Tom Loois (Utrecht) is a curator and program maker at RAUM. He is involved in a wide range of projects, including podcasts, exhibitions, audio tours and social experiments. The common thread in most of his projects is to pursue social belonging and question conventional systems. Tom wants to contribute to a world in which there is more room for accessibility, wonder and connection. Together with city-lab RAUM, based in Leidsche Rijn near Utrecht, he discovers new perspectives on city life. By reconsidering our public spaces, RAUM strives to design welcoming spaces for the diverse publics of our contemporary cities. Through exhibitions, public programs and research, they question the relation between people and their public surroundings.

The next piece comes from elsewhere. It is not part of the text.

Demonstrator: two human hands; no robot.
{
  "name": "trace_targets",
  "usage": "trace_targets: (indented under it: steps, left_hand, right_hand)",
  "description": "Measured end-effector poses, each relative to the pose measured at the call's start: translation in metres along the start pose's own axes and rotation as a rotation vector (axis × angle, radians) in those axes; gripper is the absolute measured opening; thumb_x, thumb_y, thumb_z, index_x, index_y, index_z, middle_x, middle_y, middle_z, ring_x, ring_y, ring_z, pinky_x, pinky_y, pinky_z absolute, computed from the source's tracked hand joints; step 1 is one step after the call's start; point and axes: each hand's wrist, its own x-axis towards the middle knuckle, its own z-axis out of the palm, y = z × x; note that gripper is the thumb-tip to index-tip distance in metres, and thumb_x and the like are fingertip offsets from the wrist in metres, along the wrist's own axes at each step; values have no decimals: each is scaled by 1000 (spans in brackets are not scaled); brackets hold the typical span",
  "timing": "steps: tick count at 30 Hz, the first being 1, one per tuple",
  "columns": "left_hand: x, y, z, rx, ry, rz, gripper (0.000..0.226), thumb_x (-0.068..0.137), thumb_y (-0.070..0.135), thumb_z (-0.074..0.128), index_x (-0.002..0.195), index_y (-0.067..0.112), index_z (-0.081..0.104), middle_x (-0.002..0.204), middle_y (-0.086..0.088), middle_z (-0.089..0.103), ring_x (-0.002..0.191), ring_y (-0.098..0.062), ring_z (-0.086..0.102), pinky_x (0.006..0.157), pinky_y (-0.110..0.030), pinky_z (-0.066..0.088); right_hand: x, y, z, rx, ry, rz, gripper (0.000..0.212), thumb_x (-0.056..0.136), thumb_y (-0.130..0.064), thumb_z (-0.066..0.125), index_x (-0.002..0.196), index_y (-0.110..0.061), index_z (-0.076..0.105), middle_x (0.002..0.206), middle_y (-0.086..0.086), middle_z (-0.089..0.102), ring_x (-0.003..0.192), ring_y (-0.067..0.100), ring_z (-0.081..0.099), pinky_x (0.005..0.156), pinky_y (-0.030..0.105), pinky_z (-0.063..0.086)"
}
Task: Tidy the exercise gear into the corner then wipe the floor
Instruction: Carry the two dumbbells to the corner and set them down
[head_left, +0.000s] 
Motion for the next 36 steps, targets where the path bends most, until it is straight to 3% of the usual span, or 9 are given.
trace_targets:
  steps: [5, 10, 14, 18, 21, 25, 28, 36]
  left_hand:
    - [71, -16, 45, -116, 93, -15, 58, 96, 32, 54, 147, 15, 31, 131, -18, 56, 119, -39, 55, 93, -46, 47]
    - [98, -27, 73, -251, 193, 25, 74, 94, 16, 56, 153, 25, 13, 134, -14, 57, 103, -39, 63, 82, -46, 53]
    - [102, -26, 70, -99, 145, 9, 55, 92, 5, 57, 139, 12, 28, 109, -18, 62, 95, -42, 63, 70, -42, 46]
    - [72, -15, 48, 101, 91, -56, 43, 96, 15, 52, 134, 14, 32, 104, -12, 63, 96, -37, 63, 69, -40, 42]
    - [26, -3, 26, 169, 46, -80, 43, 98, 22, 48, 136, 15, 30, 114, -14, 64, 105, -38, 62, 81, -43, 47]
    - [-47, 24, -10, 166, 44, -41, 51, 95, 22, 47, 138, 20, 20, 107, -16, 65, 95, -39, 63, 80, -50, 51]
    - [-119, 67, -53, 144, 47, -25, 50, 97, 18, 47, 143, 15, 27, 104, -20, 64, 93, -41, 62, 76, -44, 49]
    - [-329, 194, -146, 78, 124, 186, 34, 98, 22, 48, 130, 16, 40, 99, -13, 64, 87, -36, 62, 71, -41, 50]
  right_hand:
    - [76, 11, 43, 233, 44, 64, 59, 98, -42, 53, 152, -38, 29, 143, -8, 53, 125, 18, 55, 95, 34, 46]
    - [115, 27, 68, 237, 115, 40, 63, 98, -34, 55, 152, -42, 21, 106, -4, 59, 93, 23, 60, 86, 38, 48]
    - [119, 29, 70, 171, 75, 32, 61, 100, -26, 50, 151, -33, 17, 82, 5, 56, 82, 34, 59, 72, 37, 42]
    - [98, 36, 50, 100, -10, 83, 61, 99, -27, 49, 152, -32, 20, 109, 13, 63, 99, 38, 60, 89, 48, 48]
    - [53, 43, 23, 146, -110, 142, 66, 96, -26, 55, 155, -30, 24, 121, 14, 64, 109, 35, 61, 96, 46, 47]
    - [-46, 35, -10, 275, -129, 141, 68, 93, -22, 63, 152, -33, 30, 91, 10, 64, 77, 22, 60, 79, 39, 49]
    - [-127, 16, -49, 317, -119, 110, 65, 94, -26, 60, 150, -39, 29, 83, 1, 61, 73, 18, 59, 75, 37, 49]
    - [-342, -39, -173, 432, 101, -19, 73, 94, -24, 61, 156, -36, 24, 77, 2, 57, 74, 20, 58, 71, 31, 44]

“How can we get more people to co-create the city and feel more ownership and sense of belonging to that city?”
– Donica Buisman, director and co-founder, in an interview about RAUM’s guiding question.
This can be seen in their current open air/online exhibition RAUM der Lusten, where they discover exciting alternatives for our public parks and squares. But also in their podcast series ‘Ansicht‘ (only available in Dutch), in which six writers explore how people behave in public spaces and how we can design for them to engage with them.

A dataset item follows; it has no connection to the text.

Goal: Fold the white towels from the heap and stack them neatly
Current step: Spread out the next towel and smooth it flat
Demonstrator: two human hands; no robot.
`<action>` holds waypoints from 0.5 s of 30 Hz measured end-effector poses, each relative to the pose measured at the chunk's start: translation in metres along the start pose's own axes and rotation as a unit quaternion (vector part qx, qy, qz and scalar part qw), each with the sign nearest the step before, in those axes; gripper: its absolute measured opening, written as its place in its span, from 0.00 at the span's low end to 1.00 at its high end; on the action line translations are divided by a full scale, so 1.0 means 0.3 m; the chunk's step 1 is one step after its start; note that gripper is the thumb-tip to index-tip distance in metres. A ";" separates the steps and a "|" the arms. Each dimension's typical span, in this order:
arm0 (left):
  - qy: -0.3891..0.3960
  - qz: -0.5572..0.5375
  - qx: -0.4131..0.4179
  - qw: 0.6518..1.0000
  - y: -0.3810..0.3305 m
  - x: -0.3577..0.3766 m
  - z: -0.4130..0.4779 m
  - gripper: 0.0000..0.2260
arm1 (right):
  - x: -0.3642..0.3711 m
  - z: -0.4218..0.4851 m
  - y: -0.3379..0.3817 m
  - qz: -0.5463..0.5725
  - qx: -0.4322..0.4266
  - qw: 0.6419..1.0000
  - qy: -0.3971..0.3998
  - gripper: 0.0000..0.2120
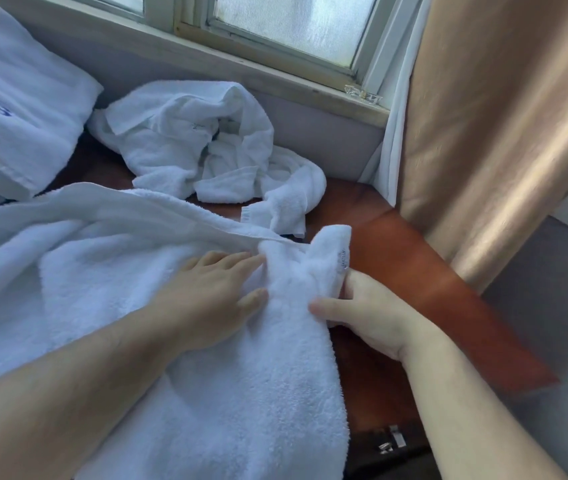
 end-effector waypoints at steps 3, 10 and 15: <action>-0.001 0.000 -0.001 1.000 0.000 0.001 0.002 0.29 | -0.010 -0.019 0.002 -0.119 -0.014 0.991 -0.063 0.14; -0.007 -0.008 0.003 1.000 0.001 -0.002 0.001 0.28 | -0.084 -0.036 0.005 0.158 -0.048 0.972 -0.167 0.18; -0.002 -0.005 0.002 1.000 0.001 -0.002 -0.002 0.29 | -0.350 -0.031 0.032 0.073 0.008 0.927 -0.367 0.09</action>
Point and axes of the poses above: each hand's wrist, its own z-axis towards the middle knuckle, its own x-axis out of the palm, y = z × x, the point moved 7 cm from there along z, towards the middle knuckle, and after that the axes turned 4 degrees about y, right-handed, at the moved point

Ineke Smits (Rotterdam/Georgia) graduated as a photographer and video artist from the Rotterdam Art Academy and studied film directing and script writing at the National Film and Television School in England. Her features, such as Magonia (2001) or The Aviatrix of Kazbek (2009), received several awards and have been on screen at many international film festivals. As a script- and project coach Ineke worked on various international fiction- and documentary projects and teaches young makers across Europe.

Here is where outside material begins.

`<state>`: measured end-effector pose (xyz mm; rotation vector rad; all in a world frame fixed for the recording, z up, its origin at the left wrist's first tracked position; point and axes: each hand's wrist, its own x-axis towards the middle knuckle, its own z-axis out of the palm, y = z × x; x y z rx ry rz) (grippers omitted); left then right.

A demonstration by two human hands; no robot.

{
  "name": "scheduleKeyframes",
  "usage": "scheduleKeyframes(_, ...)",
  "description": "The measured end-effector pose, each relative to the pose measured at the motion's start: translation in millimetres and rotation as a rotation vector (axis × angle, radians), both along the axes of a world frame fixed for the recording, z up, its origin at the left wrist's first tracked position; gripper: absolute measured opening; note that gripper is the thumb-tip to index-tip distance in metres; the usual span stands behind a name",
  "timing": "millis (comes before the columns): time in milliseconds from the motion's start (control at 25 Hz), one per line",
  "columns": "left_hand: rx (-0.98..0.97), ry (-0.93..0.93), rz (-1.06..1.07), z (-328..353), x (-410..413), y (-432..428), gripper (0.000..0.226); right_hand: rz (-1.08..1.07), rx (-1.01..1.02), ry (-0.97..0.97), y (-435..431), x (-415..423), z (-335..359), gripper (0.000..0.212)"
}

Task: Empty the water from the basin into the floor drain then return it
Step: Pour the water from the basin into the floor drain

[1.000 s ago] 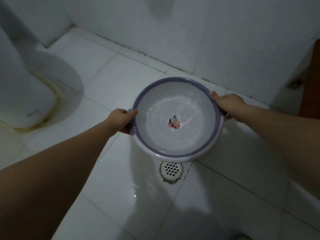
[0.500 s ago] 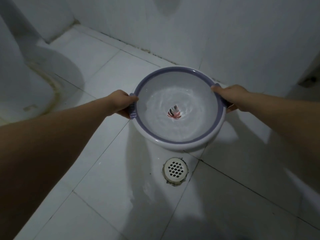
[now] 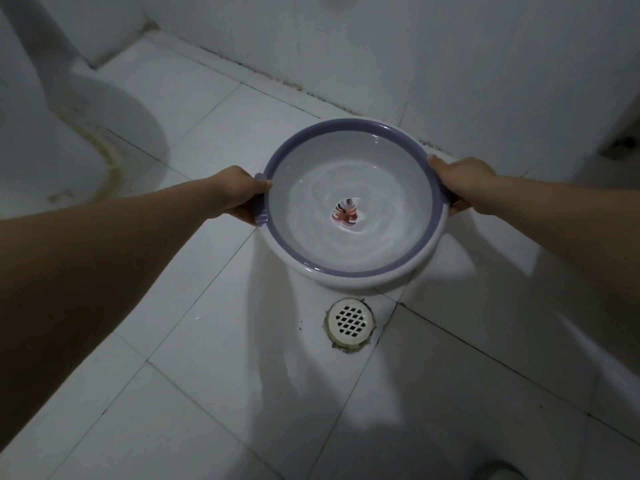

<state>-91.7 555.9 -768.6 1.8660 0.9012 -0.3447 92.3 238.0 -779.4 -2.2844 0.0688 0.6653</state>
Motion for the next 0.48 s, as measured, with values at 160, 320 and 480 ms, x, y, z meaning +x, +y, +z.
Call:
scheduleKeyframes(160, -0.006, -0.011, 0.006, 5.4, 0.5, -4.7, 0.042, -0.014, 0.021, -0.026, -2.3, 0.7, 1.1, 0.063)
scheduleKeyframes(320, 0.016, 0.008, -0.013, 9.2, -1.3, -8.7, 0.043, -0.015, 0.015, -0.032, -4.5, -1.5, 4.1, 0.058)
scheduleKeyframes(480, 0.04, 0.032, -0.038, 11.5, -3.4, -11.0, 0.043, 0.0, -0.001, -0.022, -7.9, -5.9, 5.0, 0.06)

She is heavily influenced by Eastern European Cinema, which can be seen in most of her successful documentaries. ‘Little Man, Time and the Troubadour‘ (2019), which premiered at IFFR 2020, tells the story of an artist who travels through Abkhazia, an unknown and abandoned region of Georgia. By following him and his marionette theatre along, looking for the national soul of his small, yet diverse fatherland, they raise questions about how to define a country. What connects us to a culture? And in the end, in a world where borders wouldn’t matter, what would we consider as home?
Dr. Maggi Leung (Cologne) is associate professor in the Department of Human Geography and Planning at Utrecht University. She has worked at various universities in Hong Kong, Germany and the Netherlands since she completed her PhD in 2002. Her research interests are rooted in diverse themes linked to social, cultural and development geography, including mobilities, diaspora and transnationalism, cultural heritage, identities and belonging. She is a Steering Committee member of the Focus Area ‘Migration and Societal Change’ at Utrecht University, and a Steering Group member of the IMISCOE (International Migration, Integration and Social Cohesion in Europe).
In addition, Maggi is a co-researcher at the EU funded project ‘Welcoming Spaces‘. Welcoming Spaces aims to search for new ways to address how to contribute to the revitalisation of shrinking areas in the EU while also offering a welcoming space for non-EU migrants to pursue their life projects.
We will end the night with music as another layer of belonging; touching and triggering the senses with a performance from Xillan Macrooy. Xillan was born and raised in Suriname, where the cultural diversity is as lush and colorful as the tropical rainforest. In his early twenties, the singer-songwriter moved to the Netherlands to manifest his dreams. In all his musical adventures, be it the futuristic experiments of his band KOWNU or the unabashedly queer expression of his solo project, he strives for the same goals; connection, liberation and transformation.